=== WORK TO COMPLETE ===
The lines to return are those below that contain the word "every".

=== Collected data entries ===
▼▼▼

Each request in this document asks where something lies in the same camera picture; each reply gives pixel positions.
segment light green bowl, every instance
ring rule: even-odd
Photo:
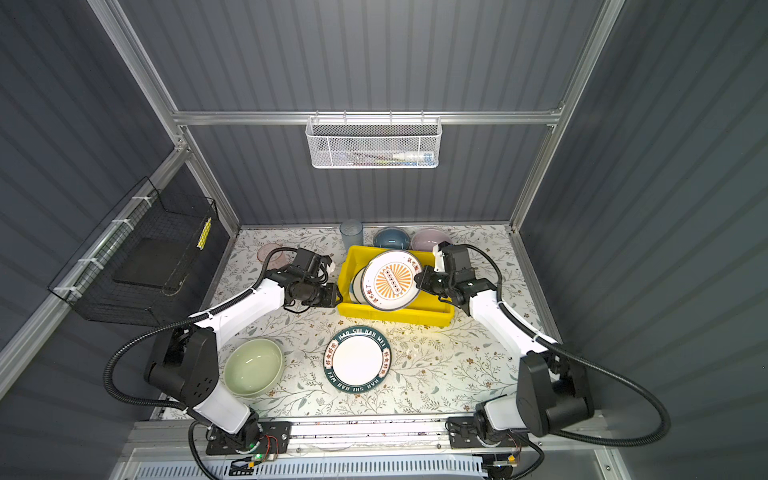
[[[235,395],[255,397],[280,381],[283,367],[283,353],[275,342],[249,340],[238,346],[224,364],[224,385]]]

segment yellow plastic crate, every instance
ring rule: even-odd
[[[352,318],[367,320],[384,320],[386,322],[416,323],[418,325],[448,326],[455,313],[453,305],[437,300],[437,297],[427,292],[420,292],[416,300],[404,309],[395,312],[383,312],[370,305],[352,303],[349,298],[349,283],[352,278],[373,260],[373,257],[388,251],[386,248],[359,247],[349,248],[346,262],[339,273],[339,291],[344,301],[339,304],[339,313]],[[423,266],[435,266],[435,256],[432,252],[411,251]]]

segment ventilation grille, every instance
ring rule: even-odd
[[[205,461],[219,478],[361,478],[463,475],[483,478],[480,458],[470,455],[398,455],[387,457],[280,458],[255,468],[252,475],[228,475],[231,460]],[[136,480],[205,478],[194,462],[142,462]]]

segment bowl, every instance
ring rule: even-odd
[[[407,250],[411,245],[411,237],[404,230],[388,227],[380,230],[373,237],[373,246],[377,248],[393,248],[395,250]]]
[[[275,386],[283,376],[283,352],[270,339],[238,346],[224,364],[224,385],[237,396],[252,398]]]
[[[453,240],[442,230],[425,228],[416,232],[416,235],[411,239],[411,250],[431,252],[435,245],[439,245],[442,242],[453,243]]]
[[[261,263],[264,263],[264,260],[266,260],[266,256],[270,254],[272,250],[275,250],[276,248],[280,248],[282,245],[278,243],[268,243],[267,245],[264,245],[259,249],[259,251],[256,252],[256,259],[259,260]],[[267,268],[273,269],[273,268],[283,268],[288,264],[288,257],[286,256],[285,252],[280,251],[272,255],[272,258],[270,258],[270,265]]]

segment black wire basket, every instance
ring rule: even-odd
[[[73,256],[74,273],[63,268],[48,289],[86,320],[177,322],[203,301],[204,292],[188,280],[198,283],[197,259],[217,221],[210,198],[152,190],[124,219],[113,220],[87,258]]]

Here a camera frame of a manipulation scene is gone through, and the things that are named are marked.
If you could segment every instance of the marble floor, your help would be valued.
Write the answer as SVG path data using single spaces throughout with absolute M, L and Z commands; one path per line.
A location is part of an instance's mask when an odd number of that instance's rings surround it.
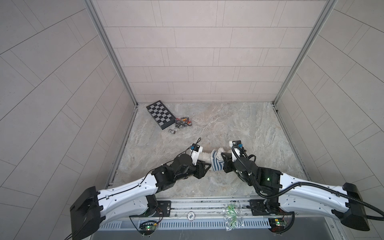
M 139 105 L 122 156 L 114 186 L 126 184 L 144 176 L 150 169 L 173 160 L 201 137 L 203 152 L 224 147 L 229 141 L 241 140 L 248 155 L 257 156 L 256 164 L 306 179 L 294 156 L 270 103 L 182 103 L 165 104 L 175 115 L 192 115 L 192 128 L 176 134 L 157 125 L 146 109 Z M 205 177 L 179 180 L 174 187 L 157 193 L 157 197 L 256 195 L 253 187 L 242 182 L 235 173 L 214 172 Z

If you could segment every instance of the side wall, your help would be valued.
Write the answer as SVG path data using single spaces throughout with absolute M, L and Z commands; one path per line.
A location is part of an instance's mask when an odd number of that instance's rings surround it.
M 0 3 L 0 239 L 57 240 L 133 110 L 82 0 Z
M 138 102 L 263 102 L 325 1 L 93 3 Z
M 339 0 L 277 109 L 313 181 L 384 209 L 384 2 Z M 381 237 L 384 224 L 369 232 Z

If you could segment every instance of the chessboard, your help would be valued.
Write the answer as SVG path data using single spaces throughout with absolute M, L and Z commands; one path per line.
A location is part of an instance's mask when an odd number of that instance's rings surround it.
M 147 106 L 148 112 L 155 119 L 161 129 L 165 129 L 175 123 L 175 116 L 168 110 L 161 101 Z

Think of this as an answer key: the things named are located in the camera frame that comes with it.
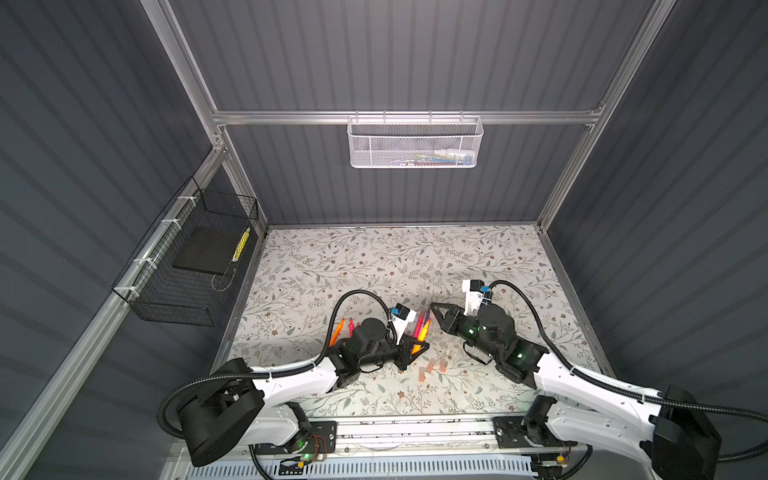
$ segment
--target metal bracket
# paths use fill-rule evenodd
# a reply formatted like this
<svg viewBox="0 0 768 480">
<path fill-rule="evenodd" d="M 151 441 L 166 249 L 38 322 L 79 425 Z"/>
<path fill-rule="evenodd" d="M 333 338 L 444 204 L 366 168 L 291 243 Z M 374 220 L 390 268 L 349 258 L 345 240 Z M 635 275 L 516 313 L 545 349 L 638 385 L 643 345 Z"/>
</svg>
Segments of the metal bracket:
<svg viewBox="0 0 768 480">
<path fill-rule="evenodd" d="M 310 422 L 309 436 L 306 443 L 297 453 L 334 453 L 336 451 L 336 422 Z M 271 443 L 260 443 L 254 445 L 257 455 L 285 455 L 293 454 L 284 447 L 272 445 Z"/>
<path fill-rule="evenodd" d="M 519 449 L 524 447 L 563 447 L 576 446 L 576 442 L 563 442 L 548 434 L 544 443 L 539 445 L 528 439 L 528 429 L 523 426 L 523 416 L 501 416 L 493 418 L 493 431 L 500 449 Z"/>
</svg>

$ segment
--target red marker
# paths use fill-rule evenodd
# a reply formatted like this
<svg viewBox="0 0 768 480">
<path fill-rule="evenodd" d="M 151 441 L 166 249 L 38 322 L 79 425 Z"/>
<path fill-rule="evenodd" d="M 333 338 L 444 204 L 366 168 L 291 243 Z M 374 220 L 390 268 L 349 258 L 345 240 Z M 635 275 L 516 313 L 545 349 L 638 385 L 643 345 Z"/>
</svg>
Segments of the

▲▲▲

=== SOLUTION ===
segment light green bowl, every instance
segment yellow plastic crate, every instance
segment ventilation grille, every instance
segment bowl, every instance
segment black wire basket, every instance
If you could segment every instance of the marble floor, your help would be valued.
If you could segment every instance of the side wall, your help would be valued.
If you could segment every instance of the chessboard, your help would be valued.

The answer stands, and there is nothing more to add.